* **TRY IT**:
It would help if you retyped the data exactly, leaving out the pictures.

[DATASET EXCERPT Boundary: Start]

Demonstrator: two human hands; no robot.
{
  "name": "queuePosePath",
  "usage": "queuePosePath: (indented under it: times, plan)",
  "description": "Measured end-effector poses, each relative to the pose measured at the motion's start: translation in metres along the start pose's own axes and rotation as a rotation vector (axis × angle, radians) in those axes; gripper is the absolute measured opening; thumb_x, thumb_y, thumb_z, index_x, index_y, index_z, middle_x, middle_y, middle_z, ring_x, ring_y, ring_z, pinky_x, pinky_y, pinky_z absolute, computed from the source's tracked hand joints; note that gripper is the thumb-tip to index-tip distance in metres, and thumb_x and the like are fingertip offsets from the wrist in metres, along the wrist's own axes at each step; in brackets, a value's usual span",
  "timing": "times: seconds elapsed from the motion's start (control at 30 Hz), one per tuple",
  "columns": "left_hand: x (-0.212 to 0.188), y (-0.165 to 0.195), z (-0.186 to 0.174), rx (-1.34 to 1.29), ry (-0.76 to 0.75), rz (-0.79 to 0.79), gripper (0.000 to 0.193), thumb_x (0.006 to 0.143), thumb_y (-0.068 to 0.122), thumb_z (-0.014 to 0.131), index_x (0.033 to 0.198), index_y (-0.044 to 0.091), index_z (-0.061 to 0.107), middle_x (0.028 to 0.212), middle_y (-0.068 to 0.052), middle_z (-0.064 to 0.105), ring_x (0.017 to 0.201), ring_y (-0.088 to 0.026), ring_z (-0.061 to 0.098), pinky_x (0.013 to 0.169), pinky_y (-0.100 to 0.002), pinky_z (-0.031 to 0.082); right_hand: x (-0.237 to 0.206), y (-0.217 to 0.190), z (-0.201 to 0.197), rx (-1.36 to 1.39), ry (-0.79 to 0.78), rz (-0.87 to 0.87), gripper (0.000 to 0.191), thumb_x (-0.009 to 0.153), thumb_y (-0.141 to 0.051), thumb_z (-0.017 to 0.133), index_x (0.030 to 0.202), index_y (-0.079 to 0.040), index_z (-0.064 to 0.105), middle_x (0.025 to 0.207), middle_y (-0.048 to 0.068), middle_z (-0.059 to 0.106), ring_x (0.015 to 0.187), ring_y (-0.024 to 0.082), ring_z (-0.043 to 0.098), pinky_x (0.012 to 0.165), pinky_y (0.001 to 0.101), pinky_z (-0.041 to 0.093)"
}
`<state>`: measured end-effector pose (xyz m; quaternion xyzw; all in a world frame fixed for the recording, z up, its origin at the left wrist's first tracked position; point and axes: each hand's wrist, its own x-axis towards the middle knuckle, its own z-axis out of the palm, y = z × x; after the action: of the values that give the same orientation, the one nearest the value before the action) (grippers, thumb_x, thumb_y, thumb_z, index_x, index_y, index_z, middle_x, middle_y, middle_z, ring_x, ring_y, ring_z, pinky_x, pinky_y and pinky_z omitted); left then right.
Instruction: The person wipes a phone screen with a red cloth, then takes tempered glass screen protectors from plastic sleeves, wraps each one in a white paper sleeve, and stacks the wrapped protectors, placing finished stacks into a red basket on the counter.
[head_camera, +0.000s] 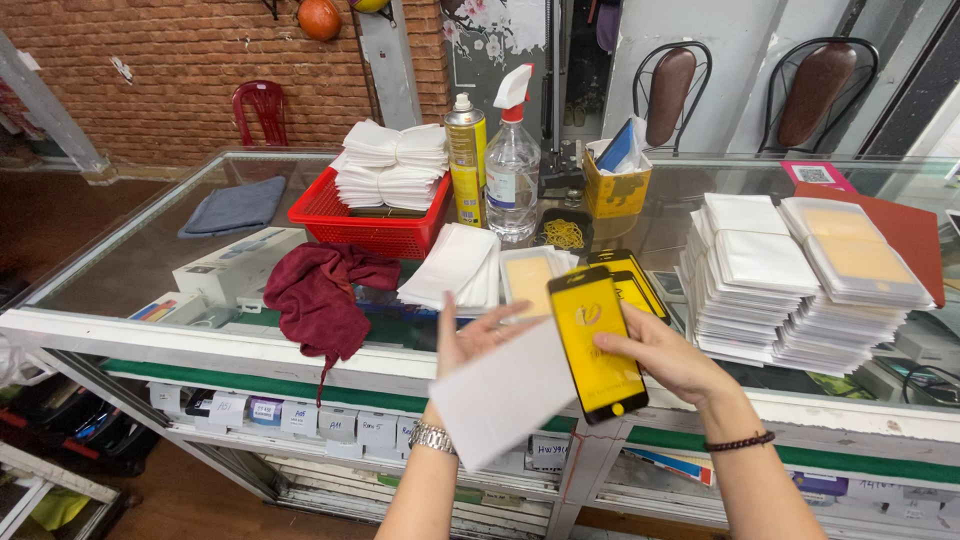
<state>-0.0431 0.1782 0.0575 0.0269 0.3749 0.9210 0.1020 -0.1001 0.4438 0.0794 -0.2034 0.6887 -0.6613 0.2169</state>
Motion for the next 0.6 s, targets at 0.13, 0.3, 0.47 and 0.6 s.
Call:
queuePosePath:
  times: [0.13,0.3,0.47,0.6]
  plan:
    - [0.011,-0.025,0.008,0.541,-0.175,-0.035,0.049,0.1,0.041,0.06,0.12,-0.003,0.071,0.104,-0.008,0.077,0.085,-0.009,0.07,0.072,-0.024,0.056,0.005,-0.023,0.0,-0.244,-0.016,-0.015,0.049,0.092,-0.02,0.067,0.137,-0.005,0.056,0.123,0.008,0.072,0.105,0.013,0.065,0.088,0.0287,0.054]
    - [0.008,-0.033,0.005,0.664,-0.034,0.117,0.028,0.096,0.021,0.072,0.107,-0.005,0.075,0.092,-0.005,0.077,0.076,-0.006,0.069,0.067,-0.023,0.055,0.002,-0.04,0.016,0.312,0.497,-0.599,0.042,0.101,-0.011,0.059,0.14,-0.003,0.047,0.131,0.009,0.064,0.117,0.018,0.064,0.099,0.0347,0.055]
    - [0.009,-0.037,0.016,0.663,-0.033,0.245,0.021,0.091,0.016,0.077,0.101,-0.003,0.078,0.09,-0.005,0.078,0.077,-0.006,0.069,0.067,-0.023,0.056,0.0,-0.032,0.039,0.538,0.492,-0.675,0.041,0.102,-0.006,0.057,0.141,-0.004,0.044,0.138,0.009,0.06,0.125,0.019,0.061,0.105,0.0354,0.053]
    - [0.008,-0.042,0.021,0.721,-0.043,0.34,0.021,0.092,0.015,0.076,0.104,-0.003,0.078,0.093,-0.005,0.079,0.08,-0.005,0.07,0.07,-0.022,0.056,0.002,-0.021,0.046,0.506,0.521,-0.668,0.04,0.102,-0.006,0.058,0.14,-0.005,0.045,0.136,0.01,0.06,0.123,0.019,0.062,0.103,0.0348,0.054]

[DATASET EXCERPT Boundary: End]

* **ANSWER TO THIS PROBLEM**:
Demonstrator: two human hands; no robot.
{
  "name": "queuePosePath",
  "usage": "queuePosePath: (indented under it: times, plan)",
  "description": "Measured end-effector poses, each relative to the pose measured at the motion's start: translation in metres along the start pose's own axes and rotation as a rotation vector (axis × angle, radians) in those axes; gripper is the absolute measured opening; thumb_x, thumb_y, thumb_z, index_x, index_y, index_z, middle_x, middle_y, middle_z, ring_x, ring_y, ring_z, pinky_x, pinky_y, pinky_z absolute, computed from the source's tracked hand joints; note that gripper is the thumb-tip to index-tip distance in metres, and thumb_x and the like are fingertip offsets from the wrist in metres, along the wrist's own axes at each step; in brackets, a value's usual span",
  "timing": "times: seconds elapsed from the motion's start (control at 30 Hz), one per tuple",
  "columns": "left_hand: x (-0.212 to 0.188), y (-0.165 to 0.195), z (-0.186 to 0.174), rx (-1.34 to 1.29), ry (-0.76 to 0.75), rz (-0.79 to 0.79), gripper (0.000 to 0.193), thumb_x (0.006 to 0.143), thumb_y (-0.068 to 0.122), thumb_z (-0.014 to 0.131), index_x (0.033 to 0.198), index_y (-0.044 to 0.091), index_z (-0.061 to 0.107), middle_x (0.028 to 0.212), middle_y (-0.068 to 0.052), middle_z (-0.064 to 0.105), ring_x (0.017 to 0.201), ring_y (-0.088 to 0.026), ring_z (-0.061 to 0.098), pinky_x (0.013 to 0.169), pinky_y (-0.100 to 0.002), pinky_z (-0.031 to 0.082); right_hand: x (-0.237 to 0.206), y (-0.217 to 0.190), z (-0.201 to 0.197), rx (-1.36 to 1.39), ry (-0.79 to 0.78), rz (-0.87 to 0.87), gripper (0.000 to 0.191), thumb_x (-0.009 to 0.153), thumb_y (-0.141 to 0.051), thumb_z (-0.017 to 0.133), index_x (0.030 to 0.202), index_y (-0.079 to 0.040), index_z (-0.064 to 0.105), middle_x (0.025 to 0.207), middle_y (-0.048 to 0.068), middle_z (-0.059 to 0.106), ring_x (0.015 to 0.187), ring_y (-0.024 to 0.082), ring_z (-0.043 to 0.098), pinky_x (0.012 to 0.165), pinky_y (0.001 to 0.101), pinky_z (-0.041 to 0.093)"
}
`<state>`: measured end-effector pose (xyz m; quaternion xyzw; all in a world frame fixed for the recording, z up, its origin at the left wrist's first tracked position; point and axes: each hand's wrist, its own x-axis towards the middle knuckle, its own z-axis out of the palm, y = z × x; after the action: of the values that give the same orientation, the one nearest the value before the action) (grippers, thumb_x, thumb_y, thumb_z, index_x, index_y, index_z, middle_x, middle_y, middle_z, ring_x, ring_y, ring_z, pinky_x, pinky_y and pinky_z omitted); left then right.
Instruction: The person wipes a phone screen with a red cloth, then takes tempered glass screen protectors from plastic sleeves, wraps each one in a white paper sleeve, and stacks the wrapped protectors, placing finished stacks into a red basket on the counter.
[head_camera, +0.000s] 
<state>-0.0431 0.1782 0.0575 0.0269 0.3749 0.9210 0.1020 -0.1001 0.4438 0.0794 -0.2034 0.6887 -0.6613 0.2169</state>
Motion for the next 0.6 s, targets at 0.13, 0.3, 0.47 and 0.6 s.
Call:
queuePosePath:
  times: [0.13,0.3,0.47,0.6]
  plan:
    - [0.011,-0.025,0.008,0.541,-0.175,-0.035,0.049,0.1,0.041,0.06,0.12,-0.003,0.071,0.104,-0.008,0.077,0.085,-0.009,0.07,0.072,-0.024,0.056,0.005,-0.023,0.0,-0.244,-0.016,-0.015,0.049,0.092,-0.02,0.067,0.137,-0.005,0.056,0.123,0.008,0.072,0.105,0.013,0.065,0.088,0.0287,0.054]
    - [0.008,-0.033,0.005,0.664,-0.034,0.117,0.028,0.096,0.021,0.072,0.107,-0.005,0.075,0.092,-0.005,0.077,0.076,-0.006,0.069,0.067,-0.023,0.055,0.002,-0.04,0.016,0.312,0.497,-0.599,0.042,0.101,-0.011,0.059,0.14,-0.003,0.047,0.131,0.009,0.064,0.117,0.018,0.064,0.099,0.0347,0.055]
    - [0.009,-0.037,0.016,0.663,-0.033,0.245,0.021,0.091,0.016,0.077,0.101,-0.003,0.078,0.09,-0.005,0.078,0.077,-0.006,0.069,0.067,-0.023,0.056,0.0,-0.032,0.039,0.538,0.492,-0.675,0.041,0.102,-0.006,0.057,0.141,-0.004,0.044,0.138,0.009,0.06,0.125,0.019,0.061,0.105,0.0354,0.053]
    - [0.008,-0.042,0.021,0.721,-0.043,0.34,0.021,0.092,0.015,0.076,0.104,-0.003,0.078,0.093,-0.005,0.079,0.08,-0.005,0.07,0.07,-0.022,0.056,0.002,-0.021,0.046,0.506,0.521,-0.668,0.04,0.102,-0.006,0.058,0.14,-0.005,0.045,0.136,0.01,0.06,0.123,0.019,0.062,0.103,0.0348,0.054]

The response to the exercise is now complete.